When the Regional Transit Authority was formed on September 5, 1975, it merged the CTS and Shaker Rapid Transit systems, so convenient connection between the lines was needed. RTA first encouraged passengers to transfer at East 34th station where a platform level connection had existed since 1971. Eventually, the island platform was eliminated along with the separate stairway to East 55th Street, and new low-level platforms were constructed at the western end of the high-level platforms.

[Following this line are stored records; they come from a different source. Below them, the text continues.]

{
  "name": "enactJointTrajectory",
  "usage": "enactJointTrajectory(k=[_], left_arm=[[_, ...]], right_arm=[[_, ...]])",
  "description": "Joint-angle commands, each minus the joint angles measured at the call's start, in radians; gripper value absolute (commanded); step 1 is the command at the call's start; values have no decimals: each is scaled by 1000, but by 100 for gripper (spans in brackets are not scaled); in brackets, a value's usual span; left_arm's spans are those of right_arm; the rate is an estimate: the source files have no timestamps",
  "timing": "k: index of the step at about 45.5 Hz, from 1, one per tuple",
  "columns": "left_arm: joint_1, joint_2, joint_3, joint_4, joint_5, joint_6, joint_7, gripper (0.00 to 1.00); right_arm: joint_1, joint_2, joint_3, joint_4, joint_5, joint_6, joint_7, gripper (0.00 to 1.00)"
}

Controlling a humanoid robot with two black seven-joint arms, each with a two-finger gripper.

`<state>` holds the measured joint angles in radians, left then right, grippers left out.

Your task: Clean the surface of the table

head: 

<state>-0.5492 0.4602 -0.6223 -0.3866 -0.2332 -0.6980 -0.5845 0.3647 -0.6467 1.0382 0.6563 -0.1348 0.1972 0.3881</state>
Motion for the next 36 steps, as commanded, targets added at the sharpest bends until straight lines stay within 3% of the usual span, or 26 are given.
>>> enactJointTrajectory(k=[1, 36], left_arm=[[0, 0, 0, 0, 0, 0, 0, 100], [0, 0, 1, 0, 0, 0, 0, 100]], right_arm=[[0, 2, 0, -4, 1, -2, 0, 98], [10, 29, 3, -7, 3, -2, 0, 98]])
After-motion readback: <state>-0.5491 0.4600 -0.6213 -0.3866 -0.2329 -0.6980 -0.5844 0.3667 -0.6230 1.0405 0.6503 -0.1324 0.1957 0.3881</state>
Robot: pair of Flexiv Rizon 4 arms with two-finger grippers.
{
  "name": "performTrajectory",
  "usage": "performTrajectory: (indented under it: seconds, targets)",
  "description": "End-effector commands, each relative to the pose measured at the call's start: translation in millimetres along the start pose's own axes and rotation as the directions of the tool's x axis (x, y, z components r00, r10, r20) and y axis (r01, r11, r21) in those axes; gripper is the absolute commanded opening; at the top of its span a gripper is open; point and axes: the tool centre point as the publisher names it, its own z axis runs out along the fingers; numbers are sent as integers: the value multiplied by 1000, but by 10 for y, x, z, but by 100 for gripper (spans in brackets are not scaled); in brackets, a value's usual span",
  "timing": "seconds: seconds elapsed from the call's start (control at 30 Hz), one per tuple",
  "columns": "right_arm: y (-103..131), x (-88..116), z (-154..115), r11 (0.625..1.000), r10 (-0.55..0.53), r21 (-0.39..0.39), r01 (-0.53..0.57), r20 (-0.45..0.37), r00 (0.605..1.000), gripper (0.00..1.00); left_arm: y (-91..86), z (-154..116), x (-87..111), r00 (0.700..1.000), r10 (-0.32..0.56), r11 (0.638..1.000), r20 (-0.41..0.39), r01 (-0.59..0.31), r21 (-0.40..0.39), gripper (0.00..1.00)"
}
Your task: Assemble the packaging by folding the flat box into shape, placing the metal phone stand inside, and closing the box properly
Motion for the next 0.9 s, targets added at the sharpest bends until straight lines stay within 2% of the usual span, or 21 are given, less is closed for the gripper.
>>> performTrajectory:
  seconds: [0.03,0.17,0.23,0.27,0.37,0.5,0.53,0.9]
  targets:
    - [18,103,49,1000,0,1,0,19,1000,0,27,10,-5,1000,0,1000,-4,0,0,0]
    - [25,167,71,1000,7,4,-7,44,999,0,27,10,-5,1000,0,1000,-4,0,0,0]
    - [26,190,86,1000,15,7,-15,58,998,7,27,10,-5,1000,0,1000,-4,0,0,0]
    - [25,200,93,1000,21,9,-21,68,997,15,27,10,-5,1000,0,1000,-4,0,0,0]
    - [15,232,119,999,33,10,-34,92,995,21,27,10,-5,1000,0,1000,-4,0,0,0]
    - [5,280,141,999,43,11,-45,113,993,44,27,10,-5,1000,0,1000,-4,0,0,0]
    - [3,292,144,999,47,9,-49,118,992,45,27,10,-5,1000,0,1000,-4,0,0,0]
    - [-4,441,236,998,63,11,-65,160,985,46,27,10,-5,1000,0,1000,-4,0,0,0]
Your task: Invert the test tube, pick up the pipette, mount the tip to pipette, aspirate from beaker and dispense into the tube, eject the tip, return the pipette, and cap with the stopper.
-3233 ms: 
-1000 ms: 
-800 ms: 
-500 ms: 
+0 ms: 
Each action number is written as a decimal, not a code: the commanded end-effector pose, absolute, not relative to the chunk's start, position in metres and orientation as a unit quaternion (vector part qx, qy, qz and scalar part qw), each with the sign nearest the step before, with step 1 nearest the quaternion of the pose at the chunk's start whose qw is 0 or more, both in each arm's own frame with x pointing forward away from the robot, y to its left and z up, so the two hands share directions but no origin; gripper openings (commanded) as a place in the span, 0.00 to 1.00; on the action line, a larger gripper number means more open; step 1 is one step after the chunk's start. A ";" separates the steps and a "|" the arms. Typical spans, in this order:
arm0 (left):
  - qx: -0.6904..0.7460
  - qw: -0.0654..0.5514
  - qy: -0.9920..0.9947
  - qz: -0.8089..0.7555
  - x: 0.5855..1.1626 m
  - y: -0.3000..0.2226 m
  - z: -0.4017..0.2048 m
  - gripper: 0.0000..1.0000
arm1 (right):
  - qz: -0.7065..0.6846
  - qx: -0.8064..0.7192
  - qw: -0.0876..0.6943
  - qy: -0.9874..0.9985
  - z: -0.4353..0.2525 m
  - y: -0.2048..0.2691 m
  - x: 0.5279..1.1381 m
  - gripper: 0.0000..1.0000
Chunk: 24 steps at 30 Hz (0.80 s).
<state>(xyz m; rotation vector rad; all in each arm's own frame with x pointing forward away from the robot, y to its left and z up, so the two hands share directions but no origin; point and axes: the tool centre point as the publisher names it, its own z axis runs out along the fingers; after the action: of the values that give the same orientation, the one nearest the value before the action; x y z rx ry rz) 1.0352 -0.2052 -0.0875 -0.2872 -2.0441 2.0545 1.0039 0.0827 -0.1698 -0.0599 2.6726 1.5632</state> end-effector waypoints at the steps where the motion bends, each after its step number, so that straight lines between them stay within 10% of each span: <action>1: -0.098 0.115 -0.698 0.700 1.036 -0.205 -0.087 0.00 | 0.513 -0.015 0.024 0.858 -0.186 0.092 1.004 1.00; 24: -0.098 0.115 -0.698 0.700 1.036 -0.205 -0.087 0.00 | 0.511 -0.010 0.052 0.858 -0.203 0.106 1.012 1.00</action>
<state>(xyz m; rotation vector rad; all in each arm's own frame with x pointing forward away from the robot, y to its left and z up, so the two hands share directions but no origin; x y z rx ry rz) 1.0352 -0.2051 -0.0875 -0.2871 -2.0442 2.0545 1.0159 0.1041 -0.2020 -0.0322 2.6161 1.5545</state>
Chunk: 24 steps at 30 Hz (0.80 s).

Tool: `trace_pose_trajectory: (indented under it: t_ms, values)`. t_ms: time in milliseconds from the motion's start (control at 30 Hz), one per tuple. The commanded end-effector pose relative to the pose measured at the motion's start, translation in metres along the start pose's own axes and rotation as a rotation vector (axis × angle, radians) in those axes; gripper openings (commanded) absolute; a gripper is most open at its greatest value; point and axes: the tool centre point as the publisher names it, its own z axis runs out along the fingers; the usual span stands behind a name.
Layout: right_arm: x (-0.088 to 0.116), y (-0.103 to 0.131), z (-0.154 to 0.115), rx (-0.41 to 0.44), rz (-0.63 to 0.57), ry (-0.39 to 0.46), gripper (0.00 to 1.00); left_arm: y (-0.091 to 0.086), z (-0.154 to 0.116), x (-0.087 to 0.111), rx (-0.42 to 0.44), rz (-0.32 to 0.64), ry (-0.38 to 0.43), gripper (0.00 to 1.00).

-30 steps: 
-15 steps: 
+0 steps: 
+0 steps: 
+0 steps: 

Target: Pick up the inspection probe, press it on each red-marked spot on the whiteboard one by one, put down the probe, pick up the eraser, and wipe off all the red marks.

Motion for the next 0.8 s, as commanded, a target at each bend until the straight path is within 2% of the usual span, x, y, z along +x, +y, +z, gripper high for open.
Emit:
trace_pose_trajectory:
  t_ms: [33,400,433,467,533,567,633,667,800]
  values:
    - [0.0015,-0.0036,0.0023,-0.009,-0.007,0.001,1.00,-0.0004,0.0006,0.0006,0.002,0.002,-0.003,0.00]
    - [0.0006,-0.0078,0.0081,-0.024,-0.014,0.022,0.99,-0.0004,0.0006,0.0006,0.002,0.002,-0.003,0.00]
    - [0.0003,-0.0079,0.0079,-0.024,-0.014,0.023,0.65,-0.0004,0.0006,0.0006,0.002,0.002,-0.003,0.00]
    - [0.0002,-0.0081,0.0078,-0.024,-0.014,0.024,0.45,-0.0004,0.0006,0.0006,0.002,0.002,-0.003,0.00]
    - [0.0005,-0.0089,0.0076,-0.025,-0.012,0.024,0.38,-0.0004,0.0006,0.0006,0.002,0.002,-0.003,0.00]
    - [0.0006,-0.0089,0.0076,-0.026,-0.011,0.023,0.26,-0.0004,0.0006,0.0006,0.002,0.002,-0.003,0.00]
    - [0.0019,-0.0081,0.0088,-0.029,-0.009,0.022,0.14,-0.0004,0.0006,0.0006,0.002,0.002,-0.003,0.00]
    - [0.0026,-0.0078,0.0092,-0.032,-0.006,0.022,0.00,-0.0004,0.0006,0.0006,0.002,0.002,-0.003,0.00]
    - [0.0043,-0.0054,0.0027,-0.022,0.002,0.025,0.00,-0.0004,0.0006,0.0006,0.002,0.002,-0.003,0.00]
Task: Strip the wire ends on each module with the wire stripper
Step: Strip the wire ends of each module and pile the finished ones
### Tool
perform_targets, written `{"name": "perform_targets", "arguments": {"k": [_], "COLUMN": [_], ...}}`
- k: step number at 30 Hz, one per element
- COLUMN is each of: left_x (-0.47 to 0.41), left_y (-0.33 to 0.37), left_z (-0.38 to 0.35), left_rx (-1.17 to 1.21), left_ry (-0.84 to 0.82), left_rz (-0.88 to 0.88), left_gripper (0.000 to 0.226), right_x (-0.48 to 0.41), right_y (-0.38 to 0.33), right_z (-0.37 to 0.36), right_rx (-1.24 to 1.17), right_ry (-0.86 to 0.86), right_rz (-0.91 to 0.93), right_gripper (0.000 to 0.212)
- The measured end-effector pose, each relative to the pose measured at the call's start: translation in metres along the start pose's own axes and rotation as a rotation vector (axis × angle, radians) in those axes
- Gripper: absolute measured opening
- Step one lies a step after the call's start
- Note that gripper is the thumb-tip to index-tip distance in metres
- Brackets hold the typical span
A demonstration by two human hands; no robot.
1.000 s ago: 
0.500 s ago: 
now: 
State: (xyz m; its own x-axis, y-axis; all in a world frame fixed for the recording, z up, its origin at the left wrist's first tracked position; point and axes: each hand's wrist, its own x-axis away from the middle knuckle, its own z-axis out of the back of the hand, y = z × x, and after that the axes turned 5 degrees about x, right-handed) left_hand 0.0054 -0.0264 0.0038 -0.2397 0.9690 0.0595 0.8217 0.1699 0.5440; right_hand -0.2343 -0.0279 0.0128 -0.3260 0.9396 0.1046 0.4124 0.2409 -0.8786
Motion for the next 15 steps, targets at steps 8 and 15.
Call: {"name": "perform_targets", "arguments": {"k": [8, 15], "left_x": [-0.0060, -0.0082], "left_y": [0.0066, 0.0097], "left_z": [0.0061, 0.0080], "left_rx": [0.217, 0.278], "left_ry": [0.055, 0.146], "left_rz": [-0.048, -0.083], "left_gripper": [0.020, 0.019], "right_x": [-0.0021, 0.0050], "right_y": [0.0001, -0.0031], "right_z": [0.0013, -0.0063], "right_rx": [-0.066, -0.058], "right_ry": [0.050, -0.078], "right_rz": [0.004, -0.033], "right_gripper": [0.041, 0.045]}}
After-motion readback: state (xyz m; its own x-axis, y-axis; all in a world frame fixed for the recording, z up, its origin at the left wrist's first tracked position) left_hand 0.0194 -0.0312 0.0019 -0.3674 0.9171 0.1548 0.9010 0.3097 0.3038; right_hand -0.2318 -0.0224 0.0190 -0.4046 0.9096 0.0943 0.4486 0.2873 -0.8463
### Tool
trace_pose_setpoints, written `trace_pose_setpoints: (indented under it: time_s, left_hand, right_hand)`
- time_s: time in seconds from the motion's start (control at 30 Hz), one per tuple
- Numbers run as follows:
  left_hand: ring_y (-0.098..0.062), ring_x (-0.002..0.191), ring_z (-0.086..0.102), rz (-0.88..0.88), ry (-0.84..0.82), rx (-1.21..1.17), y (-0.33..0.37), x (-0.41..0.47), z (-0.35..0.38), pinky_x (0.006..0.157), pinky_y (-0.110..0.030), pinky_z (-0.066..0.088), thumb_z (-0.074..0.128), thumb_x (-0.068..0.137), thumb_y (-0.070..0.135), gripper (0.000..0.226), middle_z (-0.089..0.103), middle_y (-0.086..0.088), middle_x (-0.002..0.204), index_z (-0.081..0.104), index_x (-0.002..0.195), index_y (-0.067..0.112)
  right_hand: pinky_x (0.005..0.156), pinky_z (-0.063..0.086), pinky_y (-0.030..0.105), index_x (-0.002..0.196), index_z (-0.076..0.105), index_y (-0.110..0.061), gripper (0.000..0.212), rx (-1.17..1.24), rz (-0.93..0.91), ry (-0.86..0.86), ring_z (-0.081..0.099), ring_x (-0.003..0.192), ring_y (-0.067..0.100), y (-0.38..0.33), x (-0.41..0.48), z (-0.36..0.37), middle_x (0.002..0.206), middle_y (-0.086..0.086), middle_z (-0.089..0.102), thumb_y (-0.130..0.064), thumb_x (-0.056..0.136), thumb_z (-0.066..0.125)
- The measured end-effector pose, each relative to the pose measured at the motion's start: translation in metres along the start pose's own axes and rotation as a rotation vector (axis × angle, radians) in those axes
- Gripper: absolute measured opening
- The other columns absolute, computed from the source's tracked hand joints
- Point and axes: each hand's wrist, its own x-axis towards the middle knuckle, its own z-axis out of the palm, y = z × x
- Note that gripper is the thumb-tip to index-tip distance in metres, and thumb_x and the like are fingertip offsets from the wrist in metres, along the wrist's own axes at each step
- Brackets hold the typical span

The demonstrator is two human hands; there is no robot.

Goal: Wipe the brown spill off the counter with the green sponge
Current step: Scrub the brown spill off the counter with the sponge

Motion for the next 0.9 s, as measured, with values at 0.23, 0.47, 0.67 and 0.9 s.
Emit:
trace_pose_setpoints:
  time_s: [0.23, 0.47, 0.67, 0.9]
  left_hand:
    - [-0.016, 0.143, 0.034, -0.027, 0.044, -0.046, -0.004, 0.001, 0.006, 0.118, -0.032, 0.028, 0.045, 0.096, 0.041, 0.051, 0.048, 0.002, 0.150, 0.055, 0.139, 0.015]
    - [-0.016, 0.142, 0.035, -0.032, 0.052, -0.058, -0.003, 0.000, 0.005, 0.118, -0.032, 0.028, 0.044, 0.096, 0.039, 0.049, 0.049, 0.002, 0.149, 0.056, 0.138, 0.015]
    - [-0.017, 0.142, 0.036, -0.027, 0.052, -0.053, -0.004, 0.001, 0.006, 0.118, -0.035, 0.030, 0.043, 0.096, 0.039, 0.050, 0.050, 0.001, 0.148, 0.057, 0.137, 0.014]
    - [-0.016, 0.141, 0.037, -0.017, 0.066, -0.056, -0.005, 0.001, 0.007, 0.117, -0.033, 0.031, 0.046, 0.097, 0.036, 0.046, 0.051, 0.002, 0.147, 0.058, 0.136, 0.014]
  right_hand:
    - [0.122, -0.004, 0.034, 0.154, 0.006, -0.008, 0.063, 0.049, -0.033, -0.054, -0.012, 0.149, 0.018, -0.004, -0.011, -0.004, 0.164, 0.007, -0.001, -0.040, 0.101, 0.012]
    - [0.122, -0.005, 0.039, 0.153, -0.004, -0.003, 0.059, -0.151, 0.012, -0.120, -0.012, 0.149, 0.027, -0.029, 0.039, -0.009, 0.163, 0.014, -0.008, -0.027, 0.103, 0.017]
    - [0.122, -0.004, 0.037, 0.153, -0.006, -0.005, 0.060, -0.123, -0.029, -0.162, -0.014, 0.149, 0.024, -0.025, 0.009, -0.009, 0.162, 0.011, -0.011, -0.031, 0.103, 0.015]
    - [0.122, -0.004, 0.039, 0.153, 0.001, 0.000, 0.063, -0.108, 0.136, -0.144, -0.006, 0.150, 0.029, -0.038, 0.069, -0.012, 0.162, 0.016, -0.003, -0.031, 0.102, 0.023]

The high-level platforms were shortened, since RTA no longer ran the longer trains for which the platforms were originally designed.

In 2009, RTA began a complete renovation of the station as it had not received any significant improvements since its original construction and was not accessible compliant. The rebuilt station opened in 2011 and includes a new headhouse built on the northeast corner of East 55th and Bower Ave attached to a new parking lot and bus loop. From the headhouse, a bridge extends over the eastbound rapid tracks to a stairway and elevator leading to a single, central island platform. After reaching the platform, passengers may proceed forward to the west and walk up a ramp to the high level Red Line platform, or may turn and walk east to the low level Blue/Green Line platform. Passengers may also walk from one end of the platform to the other to switch from the Red Line to the Blue/Green Line or vice versa.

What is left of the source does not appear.